Directions for this task:
Write the listing out again exactly as it stands, with no images.

START Given material

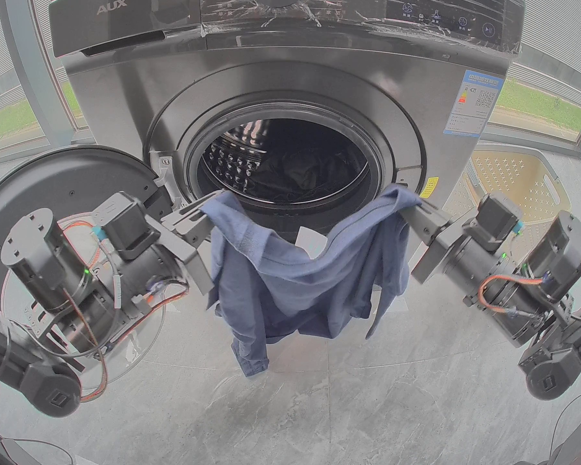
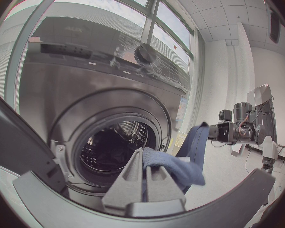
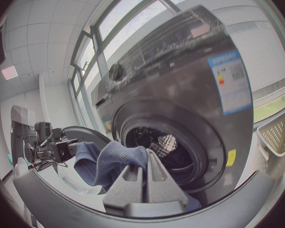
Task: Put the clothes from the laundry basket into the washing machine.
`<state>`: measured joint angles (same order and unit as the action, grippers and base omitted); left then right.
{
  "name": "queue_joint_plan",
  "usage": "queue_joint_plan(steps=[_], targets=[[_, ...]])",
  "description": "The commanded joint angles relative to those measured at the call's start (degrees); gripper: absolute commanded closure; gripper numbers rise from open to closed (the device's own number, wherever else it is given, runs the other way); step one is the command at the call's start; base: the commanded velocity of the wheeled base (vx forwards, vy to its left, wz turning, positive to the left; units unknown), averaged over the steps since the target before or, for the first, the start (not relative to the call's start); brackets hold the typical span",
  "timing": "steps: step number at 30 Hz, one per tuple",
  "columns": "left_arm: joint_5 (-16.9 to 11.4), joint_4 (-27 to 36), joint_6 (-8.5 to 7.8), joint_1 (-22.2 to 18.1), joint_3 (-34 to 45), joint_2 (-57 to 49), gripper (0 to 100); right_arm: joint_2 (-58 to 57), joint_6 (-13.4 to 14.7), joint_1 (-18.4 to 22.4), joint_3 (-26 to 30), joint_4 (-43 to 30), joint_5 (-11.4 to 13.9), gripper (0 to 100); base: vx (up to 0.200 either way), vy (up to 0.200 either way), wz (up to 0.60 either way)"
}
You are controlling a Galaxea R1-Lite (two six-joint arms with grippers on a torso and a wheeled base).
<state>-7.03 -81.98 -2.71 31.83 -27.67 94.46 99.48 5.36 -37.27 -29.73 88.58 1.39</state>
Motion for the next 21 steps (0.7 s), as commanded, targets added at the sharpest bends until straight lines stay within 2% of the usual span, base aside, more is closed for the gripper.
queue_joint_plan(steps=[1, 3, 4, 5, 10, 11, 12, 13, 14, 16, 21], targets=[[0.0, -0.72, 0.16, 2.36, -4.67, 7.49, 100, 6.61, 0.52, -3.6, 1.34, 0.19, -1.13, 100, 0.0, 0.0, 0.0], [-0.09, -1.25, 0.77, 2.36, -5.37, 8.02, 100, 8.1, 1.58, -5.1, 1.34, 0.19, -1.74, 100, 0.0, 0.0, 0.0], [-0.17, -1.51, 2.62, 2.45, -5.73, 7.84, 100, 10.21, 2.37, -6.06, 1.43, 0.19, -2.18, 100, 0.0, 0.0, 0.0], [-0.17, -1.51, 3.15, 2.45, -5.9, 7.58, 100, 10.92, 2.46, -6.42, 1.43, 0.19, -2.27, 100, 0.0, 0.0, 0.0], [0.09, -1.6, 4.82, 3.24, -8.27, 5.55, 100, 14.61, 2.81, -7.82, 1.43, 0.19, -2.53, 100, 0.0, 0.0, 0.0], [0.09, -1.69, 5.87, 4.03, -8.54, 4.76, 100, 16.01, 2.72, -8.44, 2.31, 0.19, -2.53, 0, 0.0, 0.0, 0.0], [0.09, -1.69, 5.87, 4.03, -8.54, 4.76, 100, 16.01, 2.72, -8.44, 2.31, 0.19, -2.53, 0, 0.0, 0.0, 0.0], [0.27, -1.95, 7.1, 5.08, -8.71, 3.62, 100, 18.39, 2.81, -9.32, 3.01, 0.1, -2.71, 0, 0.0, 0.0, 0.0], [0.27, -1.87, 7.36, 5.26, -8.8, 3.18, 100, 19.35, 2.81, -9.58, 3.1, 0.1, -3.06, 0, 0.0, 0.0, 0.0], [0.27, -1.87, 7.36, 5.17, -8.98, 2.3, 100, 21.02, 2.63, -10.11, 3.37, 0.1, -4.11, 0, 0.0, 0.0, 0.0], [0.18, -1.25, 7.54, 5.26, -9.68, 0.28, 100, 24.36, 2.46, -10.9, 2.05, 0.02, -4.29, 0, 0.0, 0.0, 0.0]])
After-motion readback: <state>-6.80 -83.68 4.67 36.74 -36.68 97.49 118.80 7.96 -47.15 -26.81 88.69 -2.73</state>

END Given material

Solution below:
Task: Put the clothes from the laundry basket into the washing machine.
`<state>`: measured joint angles (same order and unit as the action, grippers and base omitted); left then right.
{
  "name": "queue_joint_plan",
  "usage": "queue_joint_plan(steps=[_], targets=[[_, ...]])",
  "description": "The commanded joint angles relative to those measured at the call's start (degrees); gripper: absolute commanded closure; gripper numbers rise from open to closed (the device's own number, wherever else it is given, runs the other way); step one is the command at the call's start; base: the commanded velocity of the wheeled base (vx forwards, vy to its left, wz turning, positive to the left; units unknown), averaged over the steps since the target before or, for the first, the start (not relative to the call's start); brackets hold the typical span",
  "timing": "steps: step number at 30 Hz, one per tuple",
  "columns": "left_arm: joint_5 (-16.9 to 11.4), joint_4 (-27 to 36), joint_6 (-8.5 to 7.8), joint_1 (-22.2 to 18.1), joint_3 (-34 to 45), joint_2 (-57 to 49), gripper (0 to 100); right_arm: joint_2 (-58 to 57), joint_6 (-13.4 to 14.7), joint_1 (-18.4 to 22.4), joint_3 (-26 to 30), joint_4 (-43 to 30), joint_5 (-11.4 to 13.9), gripper (0 to 100); base: vx (up to 0.200 either way), vy (up to 0.200 either way), wz (up to 0.60 either way)"
}
You are controlling a Galaxea R1-Lite (two six-joint arms with grippers on a torso and a wheeled base).
<state>-7.03 -81.98 -2.71 31.83 -27.67 94.46 99.48 5.36 -37.27 -29.73 88.58 1.39</state>
Motion for the next 21 steps (0.7 s), as commanded, targets added at the sharpest bends until straight lines stay within 2% of the usual span, base aside, more is closed for the gripper.
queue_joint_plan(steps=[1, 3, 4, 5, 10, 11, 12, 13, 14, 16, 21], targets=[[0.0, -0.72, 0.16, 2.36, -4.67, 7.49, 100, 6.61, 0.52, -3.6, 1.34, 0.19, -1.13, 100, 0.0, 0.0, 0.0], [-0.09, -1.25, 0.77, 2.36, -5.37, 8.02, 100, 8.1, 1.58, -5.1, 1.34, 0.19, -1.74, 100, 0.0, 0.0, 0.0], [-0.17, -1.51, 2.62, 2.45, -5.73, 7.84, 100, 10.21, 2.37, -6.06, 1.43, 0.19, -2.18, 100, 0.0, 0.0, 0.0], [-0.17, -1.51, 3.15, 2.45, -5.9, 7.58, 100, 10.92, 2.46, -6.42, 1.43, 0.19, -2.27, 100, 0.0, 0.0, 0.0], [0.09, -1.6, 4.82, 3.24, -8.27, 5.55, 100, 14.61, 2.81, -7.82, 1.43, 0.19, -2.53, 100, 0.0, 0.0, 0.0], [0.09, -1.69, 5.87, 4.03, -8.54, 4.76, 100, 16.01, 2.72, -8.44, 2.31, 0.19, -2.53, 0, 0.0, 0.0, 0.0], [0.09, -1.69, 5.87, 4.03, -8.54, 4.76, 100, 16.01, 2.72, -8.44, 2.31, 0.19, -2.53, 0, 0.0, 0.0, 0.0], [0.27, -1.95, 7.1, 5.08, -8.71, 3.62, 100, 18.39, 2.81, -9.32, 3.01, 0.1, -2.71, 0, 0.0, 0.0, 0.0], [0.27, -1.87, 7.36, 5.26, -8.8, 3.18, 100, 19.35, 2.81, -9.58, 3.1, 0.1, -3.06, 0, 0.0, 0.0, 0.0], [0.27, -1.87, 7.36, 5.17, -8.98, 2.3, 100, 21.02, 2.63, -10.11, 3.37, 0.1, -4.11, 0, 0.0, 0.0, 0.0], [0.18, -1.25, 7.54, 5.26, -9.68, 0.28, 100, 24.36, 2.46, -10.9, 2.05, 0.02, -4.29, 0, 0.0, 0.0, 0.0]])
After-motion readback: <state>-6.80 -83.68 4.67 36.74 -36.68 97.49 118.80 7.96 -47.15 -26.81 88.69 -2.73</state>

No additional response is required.